Une femme voulait construire une piscine chez elle et a découvert les restes de plus de 40 000 personnes

Por Josefina Reyes
22 July, 2026

Merced Guimarães voulait seulement construire une piscine dans le jardin de sa maison, dans le quartier de Gamboa à Rio de Janeiro. C’est en 1996, alors que les maçons creusaient les fondations, que les premières mâchoires humaines sont apparues sous le sol.

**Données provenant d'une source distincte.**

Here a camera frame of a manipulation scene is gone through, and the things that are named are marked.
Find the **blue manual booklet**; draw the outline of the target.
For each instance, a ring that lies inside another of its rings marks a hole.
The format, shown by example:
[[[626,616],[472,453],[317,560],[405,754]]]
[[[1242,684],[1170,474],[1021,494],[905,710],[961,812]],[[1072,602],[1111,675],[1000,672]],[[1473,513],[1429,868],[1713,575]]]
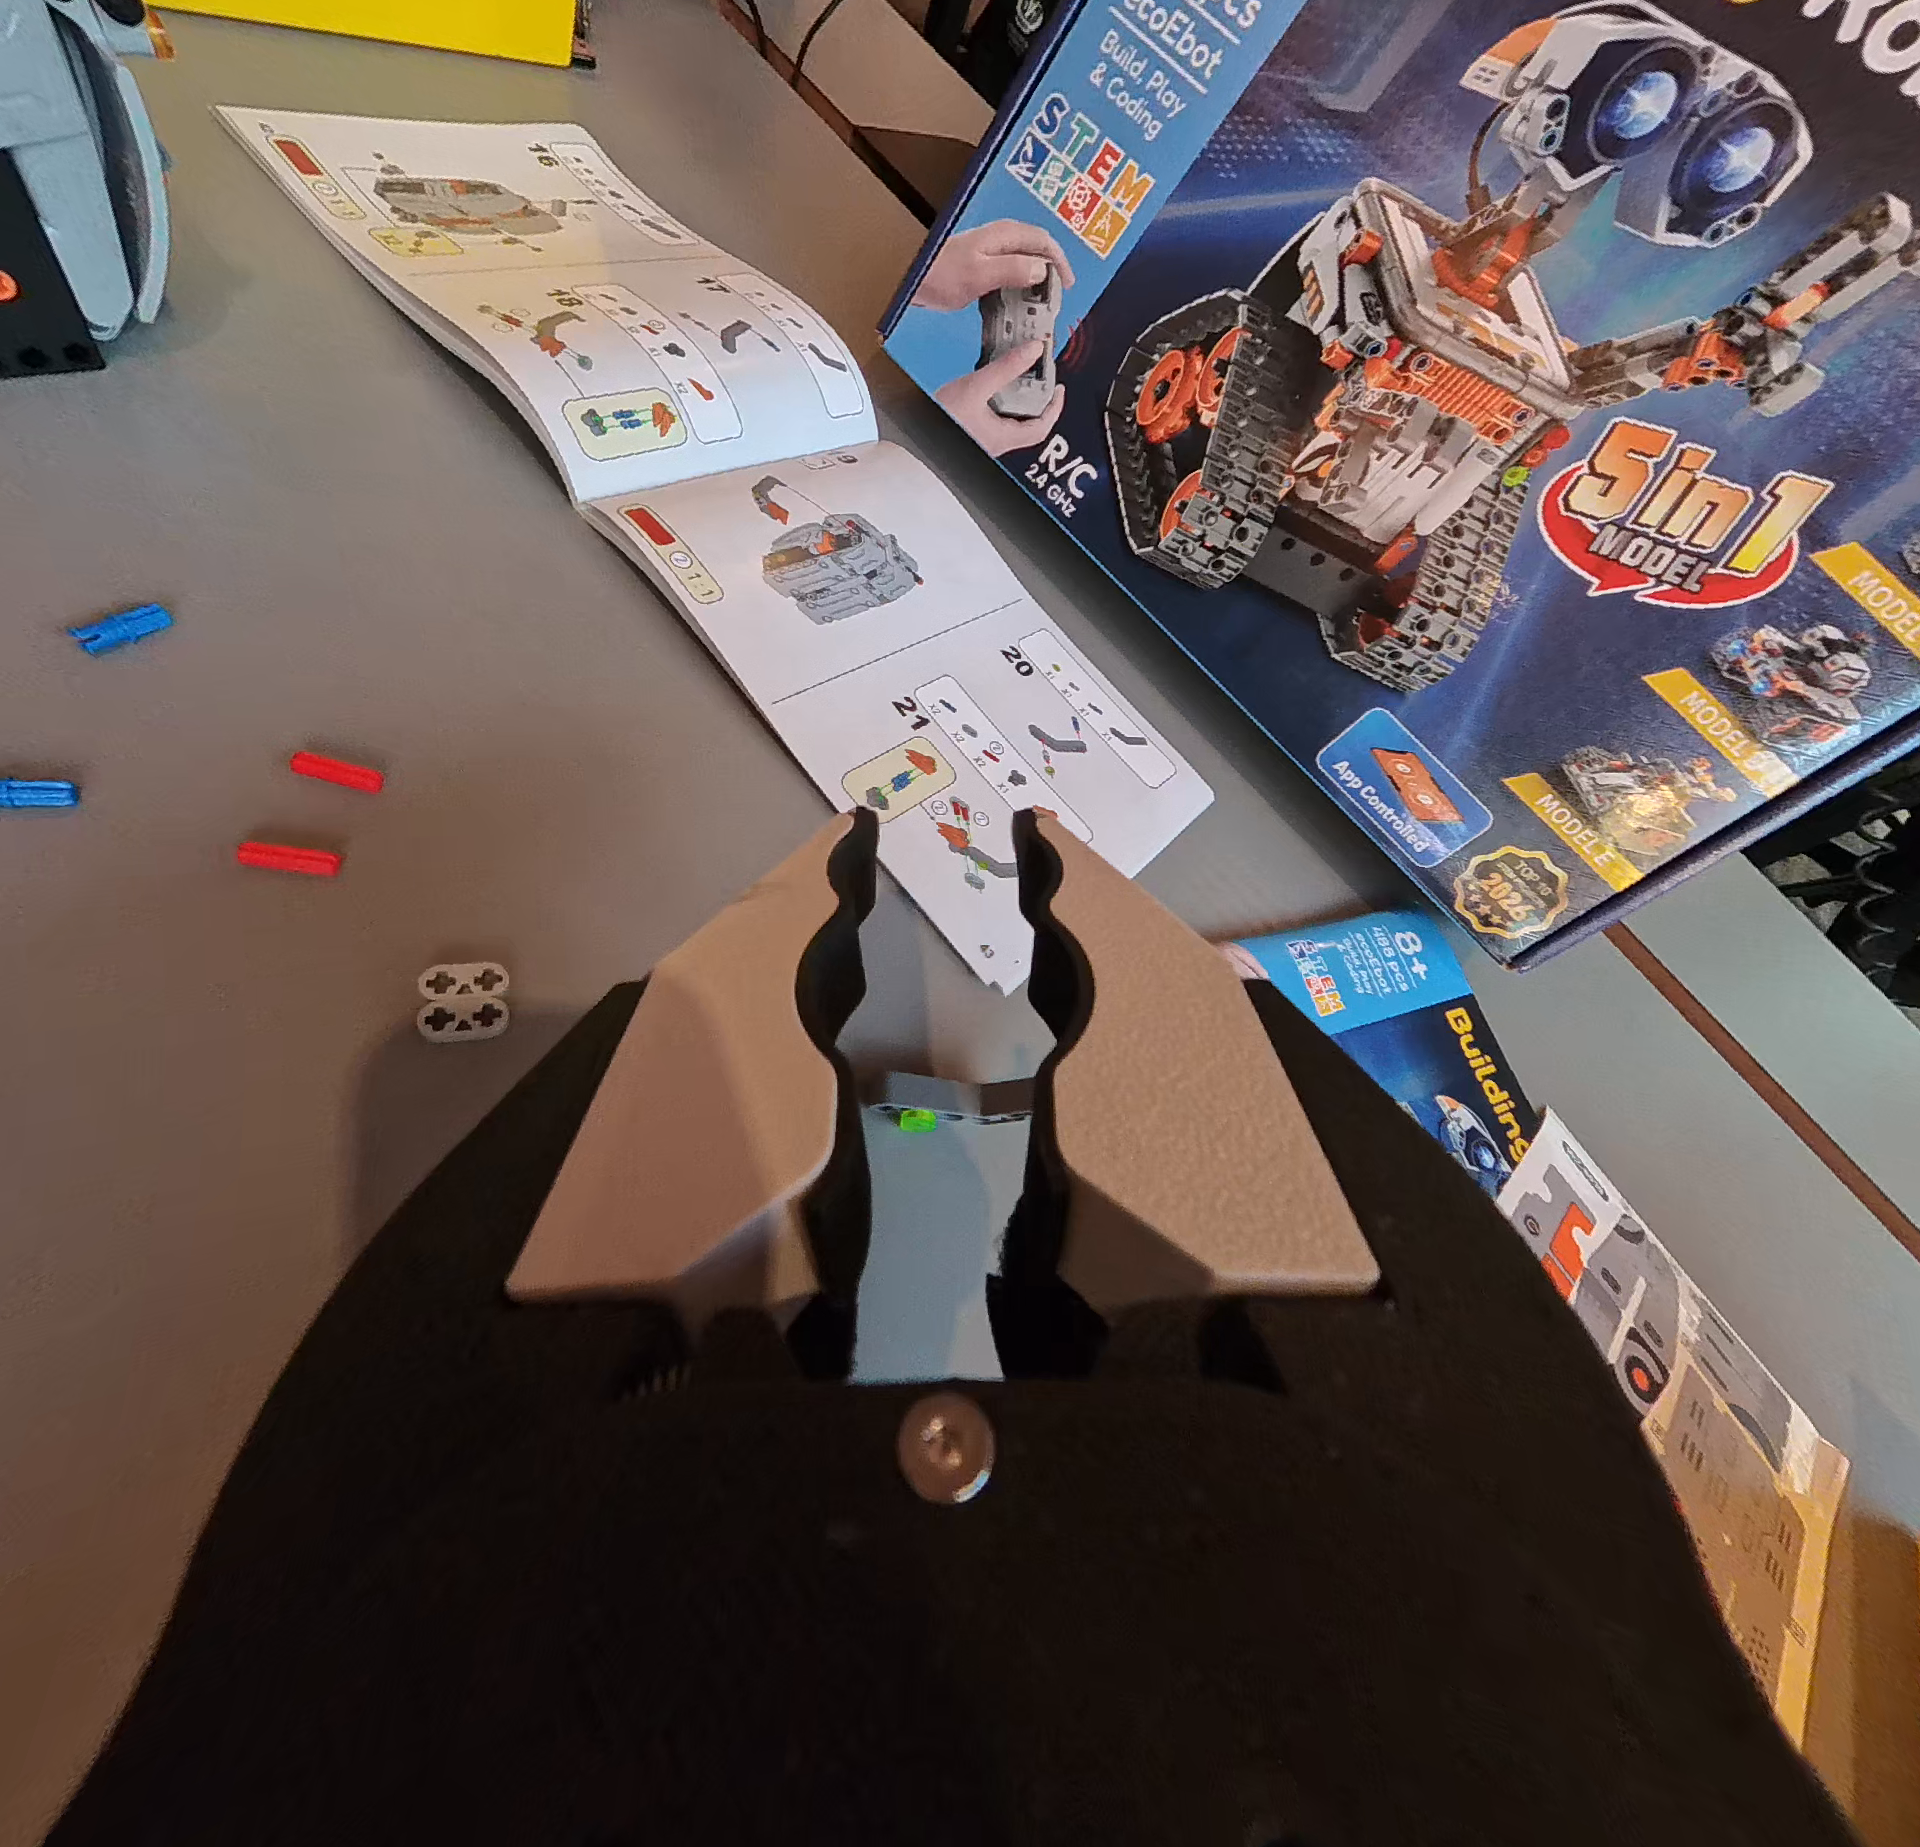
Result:
[[[1366,913],[1215,948],[1335,1039],[1485,1193],[1500,1193],[1540,1113],[1436,919]]]

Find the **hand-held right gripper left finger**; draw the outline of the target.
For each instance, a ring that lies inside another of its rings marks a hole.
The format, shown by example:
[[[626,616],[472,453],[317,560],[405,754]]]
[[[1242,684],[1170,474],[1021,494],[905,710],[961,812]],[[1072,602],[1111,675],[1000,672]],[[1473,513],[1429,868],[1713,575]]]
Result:
[[[874,1241],[858,1083],[877,817],[841,812],[646,978],[508,1277],[518,1306],[765,1314],[847,1372]]]

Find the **grey desk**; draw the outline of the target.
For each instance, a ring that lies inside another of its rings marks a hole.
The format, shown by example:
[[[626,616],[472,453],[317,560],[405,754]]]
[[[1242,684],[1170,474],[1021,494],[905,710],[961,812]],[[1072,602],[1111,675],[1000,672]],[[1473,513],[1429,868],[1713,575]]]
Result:
[[[828,818],[547,455],[217,124],[217,104],[562,122],[854,352],[914,225],[706,0],[595,0],[595,74],[178,11],[159,323],[4,380],[4,1842],[39,1842],[140,1680],[206,1509],[367,1241],[584,1011]],[[1402,899],[1387,862],[882,359],[881,426],[1213,788],[1145,874],[1196,929]],[[70,626],[177,626],[89,659]],[[297,752],[378,767],[357,795]],[[240,842],[346,856],[244,869]],[[1854,1466],[1807,1751],[1916,1842],[1916,1257],[1661,987],[1710,948],[1790,1077],[1906,1138],[1916,1040],[1735,862],[1524,977],[1470,965],[1527,1091]],[[432,1046],[418,973],[504,965],[510,1035]]]

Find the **orange sticker sheets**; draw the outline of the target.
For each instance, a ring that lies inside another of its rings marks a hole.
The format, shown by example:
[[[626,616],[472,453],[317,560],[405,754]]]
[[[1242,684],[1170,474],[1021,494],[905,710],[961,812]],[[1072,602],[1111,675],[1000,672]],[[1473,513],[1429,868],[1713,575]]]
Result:
[[[1498,1211],[1607,1361],[1733,1642],[1805,1743],[1845,1456],[1554,1113]]]

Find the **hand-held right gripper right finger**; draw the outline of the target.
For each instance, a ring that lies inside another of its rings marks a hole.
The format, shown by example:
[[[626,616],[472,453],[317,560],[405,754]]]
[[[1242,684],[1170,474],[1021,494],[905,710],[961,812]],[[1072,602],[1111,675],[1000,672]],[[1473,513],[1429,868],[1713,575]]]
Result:
[[[991,1276],[1006,1372],[1087,1372],[1124,1314],[1357,1299],[1378,1262],[1227,959],[1061,817],[1014,818],[1050,1032]]]

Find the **blue robot kit box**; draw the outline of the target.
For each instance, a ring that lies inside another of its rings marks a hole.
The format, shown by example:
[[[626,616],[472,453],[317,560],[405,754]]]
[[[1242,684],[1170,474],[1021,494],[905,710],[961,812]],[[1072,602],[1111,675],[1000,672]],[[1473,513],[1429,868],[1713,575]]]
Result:
[[[882,345],[1522,970],[1916,754],[1917,0],[1061,0]]]

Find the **open instruction booklet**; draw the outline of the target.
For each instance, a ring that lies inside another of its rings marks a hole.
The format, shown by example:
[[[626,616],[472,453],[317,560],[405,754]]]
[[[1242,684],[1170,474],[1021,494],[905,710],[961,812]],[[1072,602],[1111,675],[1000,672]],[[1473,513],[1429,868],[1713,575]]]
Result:
[[[1013,818],[1138,876],[1213,795],[1026,594],[803,299],[567,126],[217,106],[362,277],[491,380],[997,992],[1029,973]]]

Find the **dark grey beam with pins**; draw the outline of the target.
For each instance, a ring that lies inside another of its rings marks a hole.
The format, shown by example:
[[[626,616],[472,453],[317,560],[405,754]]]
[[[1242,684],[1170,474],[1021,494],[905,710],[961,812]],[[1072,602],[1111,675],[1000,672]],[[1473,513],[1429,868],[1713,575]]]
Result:
[[[945,1081],[925,1073],[888,1072],[862,1083],[862,1105],[909,1135],[932,1135],[945,1125],[1016,1125],[1030,1117],[1036,1083]]]

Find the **partly built robot model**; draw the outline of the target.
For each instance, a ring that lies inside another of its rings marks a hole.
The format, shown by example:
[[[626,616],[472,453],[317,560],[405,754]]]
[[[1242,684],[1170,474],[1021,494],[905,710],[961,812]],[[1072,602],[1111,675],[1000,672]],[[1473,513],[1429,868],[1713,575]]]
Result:
[[[3,0],[3,375],[84,373],[152,324],[170,161],[132,59],[170,59],[144,0]]]

Ce qu’elle a découvert n’était pas une tombe isolée. Sa maison, construite en 1866, se trouvait sur le principal site d’enfouissement des Africains réduits en esclavage morts de dysenterie ou de variole après la traversée de l’Atlantique. « J’ai trouvé les restes d’un holocauste », a-t-elle elle-même confié à la BBC, décrivant les corps qui avaient été incinérés et entassés dans des tranchées sous son propre sol.

Aujourd’hui, ce jardin abrite l’Institut Pretos Novos de recherche et de mémoire, avec plus de 40 000 restes humains et 300 000 visiteurs par an. 21 ans après la découverte, le site reste menacé de fermeture en raison d’un manque de financement public au Brésil, le dernier pays occidental à avoir aboli l’esclavage.